O’Malley officials acknowledge that power companies probably would pass on to consumers the costs of buying pollution credits, which would in turn drive up electricity bills unless the added costs are offset by reduced usage.

That’s why the governor wants to use the fund to make it easier for consumers to lower energy consumption, Abbruzzese said.

But recent tax increases and economic uncertainty might spur a fight in the legislature this session if lawmakers prefer to give all or some of the $100 million back to consumers…

Sen.

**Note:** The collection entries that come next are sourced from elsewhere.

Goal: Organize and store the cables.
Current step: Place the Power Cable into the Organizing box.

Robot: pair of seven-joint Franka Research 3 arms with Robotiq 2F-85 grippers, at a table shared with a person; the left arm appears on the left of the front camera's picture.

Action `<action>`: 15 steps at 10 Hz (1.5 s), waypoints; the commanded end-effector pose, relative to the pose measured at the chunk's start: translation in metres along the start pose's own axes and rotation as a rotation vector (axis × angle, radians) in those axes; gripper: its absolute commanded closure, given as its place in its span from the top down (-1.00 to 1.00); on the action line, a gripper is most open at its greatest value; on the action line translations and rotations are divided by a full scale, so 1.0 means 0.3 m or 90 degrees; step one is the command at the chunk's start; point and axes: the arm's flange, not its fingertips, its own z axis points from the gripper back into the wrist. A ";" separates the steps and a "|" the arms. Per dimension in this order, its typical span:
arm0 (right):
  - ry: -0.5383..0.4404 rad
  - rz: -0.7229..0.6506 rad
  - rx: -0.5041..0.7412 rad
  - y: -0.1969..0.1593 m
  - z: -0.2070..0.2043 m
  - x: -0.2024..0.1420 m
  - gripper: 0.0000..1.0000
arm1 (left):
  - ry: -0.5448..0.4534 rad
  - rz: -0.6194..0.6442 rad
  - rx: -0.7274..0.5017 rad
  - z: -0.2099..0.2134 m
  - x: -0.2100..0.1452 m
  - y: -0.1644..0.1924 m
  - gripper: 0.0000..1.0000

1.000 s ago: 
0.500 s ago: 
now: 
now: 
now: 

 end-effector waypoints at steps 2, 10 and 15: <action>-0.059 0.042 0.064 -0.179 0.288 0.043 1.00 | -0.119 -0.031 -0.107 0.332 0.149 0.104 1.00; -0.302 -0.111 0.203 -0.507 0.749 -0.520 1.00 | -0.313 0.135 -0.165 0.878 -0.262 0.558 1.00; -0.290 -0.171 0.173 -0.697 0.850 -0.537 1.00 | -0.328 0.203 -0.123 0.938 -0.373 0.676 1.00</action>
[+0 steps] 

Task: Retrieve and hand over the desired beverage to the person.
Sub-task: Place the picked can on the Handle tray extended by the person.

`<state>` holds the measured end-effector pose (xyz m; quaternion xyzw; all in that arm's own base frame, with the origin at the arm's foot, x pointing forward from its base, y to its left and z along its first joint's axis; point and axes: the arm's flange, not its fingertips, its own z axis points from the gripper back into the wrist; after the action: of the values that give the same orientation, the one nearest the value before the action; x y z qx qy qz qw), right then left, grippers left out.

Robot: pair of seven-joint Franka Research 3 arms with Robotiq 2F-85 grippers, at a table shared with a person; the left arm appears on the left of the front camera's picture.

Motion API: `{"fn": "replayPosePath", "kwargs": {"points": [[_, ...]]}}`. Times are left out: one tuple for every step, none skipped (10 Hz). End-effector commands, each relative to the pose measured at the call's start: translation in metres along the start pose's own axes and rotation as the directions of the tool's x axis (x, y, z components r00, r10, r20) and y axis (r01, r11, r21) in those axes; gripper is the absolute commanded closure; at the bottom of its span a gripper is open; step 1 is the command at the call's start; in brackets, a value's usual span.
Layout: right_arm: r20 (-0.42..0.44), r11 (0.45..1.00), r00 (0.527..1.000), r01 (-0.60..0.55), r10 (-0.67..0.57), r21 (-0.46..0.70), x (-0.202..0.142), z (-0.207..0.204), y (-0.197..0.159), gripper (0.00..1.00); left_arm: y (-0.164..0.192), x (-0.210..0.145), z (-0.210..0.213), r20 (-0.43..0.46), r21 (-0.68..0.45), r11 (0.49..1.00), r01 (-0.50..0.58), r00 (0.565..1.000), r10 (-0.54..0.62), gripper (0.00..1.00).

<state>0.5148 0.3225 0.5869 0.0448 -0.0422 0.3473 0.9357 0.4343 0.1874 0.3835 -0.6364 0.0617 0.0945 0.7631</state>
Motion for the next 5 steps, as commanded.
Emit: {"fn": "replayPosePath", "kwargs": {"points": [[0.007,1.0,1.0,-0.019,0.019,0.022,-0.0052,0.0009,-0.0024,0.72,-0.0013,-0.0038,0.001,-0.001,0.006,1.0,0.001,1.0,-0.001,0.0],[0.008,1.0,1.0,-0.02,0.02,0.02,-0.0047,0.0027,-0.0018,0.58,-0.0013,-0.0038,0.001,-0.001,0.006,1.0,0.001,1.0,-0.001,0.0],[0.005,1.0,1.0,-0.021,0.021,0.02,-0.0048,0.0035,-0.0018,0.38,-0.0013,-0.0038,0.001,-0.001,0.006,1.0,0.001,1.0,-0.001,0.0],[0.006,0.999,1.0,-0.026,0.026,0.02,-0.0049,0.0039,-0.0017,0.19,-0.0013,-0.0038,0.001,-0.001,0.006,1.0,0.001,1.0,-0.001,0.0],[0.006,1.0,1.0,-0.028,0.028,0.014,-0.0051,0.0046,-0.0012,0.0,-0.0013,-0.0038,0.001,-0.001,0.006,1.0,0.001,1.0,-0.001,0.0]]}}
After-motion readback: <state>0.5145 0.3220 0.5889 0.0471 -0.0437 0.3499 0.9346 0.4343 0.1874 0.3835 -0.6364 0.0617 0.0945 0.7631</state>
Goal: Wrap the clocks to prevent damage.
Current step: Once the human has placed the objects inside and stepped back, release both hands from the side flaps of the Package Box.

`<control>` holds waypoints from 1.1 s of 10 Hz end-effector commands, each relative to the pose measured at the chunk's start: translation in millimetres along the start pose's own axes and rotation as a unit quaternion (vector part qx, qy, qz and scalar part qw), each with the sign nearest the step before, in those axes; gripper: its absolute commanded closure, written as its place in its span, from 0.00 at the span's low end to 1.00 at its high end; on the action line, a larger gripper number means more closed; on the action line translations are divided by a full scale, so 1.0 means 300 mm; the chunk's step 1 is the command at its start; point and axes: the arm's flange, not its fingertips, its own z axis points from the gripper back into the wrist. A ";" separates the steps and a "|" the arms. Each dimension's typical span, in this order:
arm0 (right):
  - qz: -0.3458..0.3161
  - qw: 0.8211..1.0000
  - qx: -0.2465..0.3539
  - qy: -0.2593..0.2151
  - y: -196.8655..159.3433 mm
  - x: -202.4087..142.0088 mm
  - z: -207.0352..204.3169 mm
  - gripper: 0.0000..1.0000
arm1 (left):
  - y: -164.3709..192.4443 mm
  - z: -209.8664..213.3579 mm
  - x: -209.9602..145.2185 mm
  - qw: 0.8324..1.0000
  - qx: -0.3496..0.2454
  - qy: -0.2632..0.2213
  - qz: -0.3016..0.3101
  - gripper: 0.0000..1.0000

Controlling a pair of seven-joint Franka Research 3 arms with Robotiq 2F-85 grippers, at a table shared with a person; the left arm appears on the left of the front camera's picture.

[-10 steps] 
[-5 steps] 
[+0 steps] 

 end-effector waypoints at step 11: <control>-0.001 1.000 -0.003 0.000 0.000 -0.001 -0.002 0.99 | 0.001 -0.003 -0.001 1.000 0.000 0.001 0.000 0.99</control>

Thomas M. Middleton, a Southern Maryland Democrat who chairs a committee that handles utility issues, said protecting fixed-income and poor residents would be a high priority. “If we’ve got $100 million, we’ve got to take care of those folks,” he said.

Johanna Neumann, policy advocate for the Maryland Public Interest Research Group, said she hopes the legislature will resist the temptation to directly refund the sale of pollution credits to consumers.

“I could see the political advantage of rebating the money,” she said, “but by actually investing … in energy efficiencies, consumers will see greater benefits and greater savings, because we will able to avoid blackouts, future rate shocks and avoid costly new transmission lines.”

Forget for a moment that Sun reporter Gadi Dechter did not bother to mention that Mary PIRG is a left wing advocacy group, it is telling that Mary PIRG is not interested in the least in directly helping fixed-income and poor residents. Rather they would have us follow the false path of energy conservation, when it clearly does not benefit consumers.

The Post is guilty of this deception as well. At the end of the article reporter Lisa Rein, writes:

State regulators are already reviewing conservation plans submitted by Pepco and Baltimore Gas and Electric. The utilities would be allowed to pass on the costs to consumers, but “the idea is that, eventually, everyone will pay less because of these investments in conservation,” [Maryland Energy Administration Director, Malcolm] Woolf said.

So there you have it. A CO2 cap and trade scheme, paid for by added consumer costs, to fund consumer energy-conservation programs, that won’t save money because the PSC allows utility companies to charge the same rates no matter the lower level of consumption.

As a reminder, these policy prescriptions and legislative recommendations are straight out of the interim report from the Maryland Commission on Climate Change (MCCC). The MCCC report is the latest cookie cutter report written by Center for Climate Strategies the technical/policy arm of the Pennsylvania Environmental Council and avowed alarmist advocacy group. CCS has written the same report for both Arizona and North Carolina.

We don’t know the extent of CCS’ control over the process in Maryland because Tad Aburn, an official at MDE is stonewalling PIA requests in order to protect the secrecy of the commission’s deliberations. According to Governor O’Malley and the MCCC, climate change is a dire emergency. Just don’t ask them about it, because as Tad Aburn himself stated, he has no idea how to reach the CO2 reduction targets.

See here, here, here, here, here, here, here, and here for all the sordid details.

Maryland is a net importer of energy. It needs to expand its ability to generate energy. Unfortunately, the General Assembly put a huge obstacle to that during the special session. The Budget Reconciliation Act repealed a state property tax credit for building power plants, and opened the door for counties to levy taxes on energy generators, effectively making it even more expensive to build generating facilities.

Once you get past the alarmist lie that the planet is in crisis, and that carbon dioxide is not a “pollutant,” (going by the green definition of pollutant for CO2 then water vapor is a “pollutant” as well) the way forward is to increase the state’s generating capacity.

Playing games with conservation and cap and trade schemes does nothing to improve Maryland’s ability to generate energy or address future supply and brown-out issues. We need to seriously contemplate more coal and gas fired plants, hydroelectric, and nuclear generation options.

O’Malley’s plan is a shell game, with the utility companies and environmental special interests as his accomplices and the consumer/taxpayer as the mark.